[Instructions for the task]: The word "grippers" marks the lines you need; copy each of them from the data.

[Collected material]:
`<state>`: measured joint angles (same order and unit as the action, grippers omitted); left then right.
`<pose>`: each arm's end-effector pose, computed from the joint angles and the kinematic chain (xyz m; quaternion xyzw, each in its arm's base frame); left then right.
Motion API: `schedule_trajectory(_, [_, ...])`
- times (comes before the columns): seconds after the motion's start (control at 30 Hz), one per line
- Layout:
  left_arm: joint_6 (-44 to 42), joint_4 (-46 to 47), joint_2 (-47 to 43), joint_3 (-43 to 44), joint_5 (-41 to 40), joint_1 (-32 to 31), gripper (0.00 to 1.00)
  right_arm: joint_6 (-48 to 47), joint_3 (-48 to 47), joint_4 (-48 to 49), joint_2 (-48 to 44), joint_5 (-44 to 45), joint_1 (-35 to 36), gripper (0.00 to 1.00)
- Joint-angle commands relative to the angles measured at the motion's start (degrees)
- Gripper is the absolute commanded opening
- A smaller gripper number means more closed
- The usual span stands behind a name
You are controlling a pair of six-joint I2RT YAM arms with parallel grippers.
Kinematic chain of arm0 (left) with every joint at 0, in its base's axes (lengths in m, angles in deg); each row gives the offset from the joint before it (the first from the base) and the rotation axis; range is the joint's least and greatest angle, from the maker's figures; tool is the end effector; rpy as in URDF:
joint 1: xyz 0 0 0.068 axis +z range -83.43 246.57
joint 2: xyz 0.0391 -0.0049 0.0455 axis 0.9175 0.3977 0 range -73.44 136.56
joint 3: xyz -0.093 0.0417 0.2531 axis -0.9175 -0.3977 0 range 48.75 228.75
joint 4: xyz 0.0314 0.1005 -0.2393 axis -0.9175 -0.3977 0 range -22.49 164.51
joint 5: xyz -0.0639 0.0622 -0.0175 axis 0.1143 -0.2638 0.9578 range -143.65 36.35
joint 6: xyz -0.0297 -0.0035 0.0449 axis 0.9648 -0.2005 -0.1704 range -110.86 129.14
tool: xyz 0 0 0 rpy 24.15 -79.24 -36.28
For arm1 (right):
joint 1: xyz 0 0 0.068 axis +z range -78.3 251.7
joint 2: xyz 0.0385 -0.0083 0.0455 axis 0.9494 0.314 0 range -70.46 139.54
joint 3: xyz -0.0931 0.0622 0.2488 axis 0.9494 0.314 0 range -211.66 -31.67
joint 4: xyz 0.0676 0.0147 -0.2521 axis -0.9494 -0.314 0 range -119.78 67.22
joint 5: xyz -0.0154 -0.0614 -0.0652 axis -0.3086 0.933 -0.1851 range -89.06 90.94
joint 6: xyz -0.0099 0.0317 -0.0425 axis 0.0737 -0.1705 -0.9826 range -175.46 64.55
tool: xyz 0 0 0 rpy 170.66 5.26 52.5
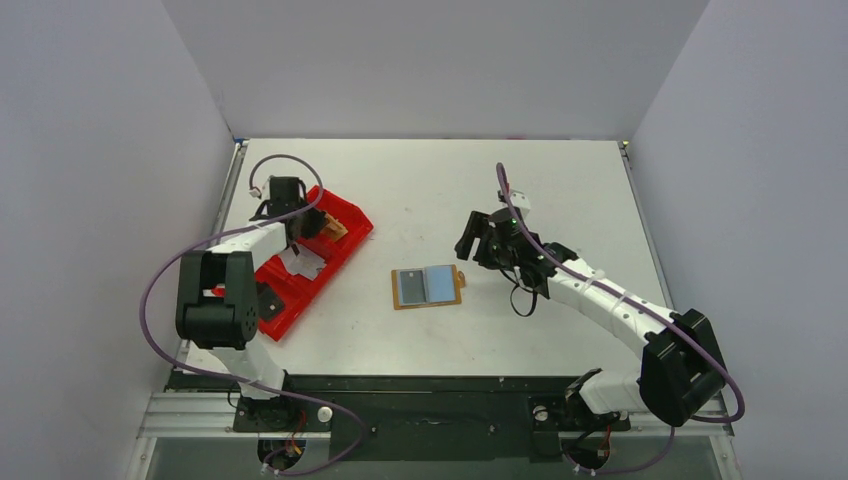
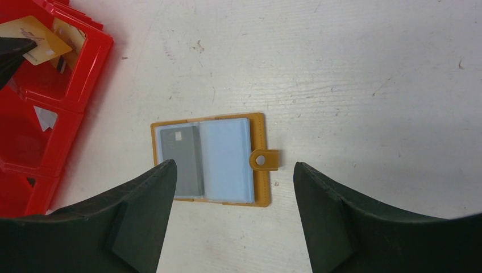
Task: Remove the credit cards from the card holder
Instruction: Place the credit card in the storage box.
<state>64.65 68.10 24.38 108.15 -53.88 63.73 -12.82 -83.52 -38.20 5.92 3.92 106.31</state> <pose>0.3624 -0.0177 0.1926 -0.4103 0.8272 -0.1855 0.3362 0.2394 0.1629 0.2527 0.0744 0.9028 0.2456 0.3452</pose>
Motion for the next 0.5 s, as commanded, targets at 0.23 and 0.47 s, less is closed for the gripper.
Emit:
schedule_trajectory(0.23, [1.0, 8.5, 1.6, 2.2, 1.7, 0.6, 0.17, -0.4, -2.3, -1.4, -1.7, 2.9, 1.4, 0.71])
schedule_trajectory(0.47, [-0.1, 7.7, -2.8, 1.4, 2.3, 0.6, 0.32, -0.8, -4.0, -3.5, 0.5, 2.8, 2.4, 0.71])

[Task answer]:
`<state>`: measured joint angles (same order and unit as the action, grippers omitted); left then right.
You are controlling a pair of six-joint I2RT YAM arms with parallel grippers.

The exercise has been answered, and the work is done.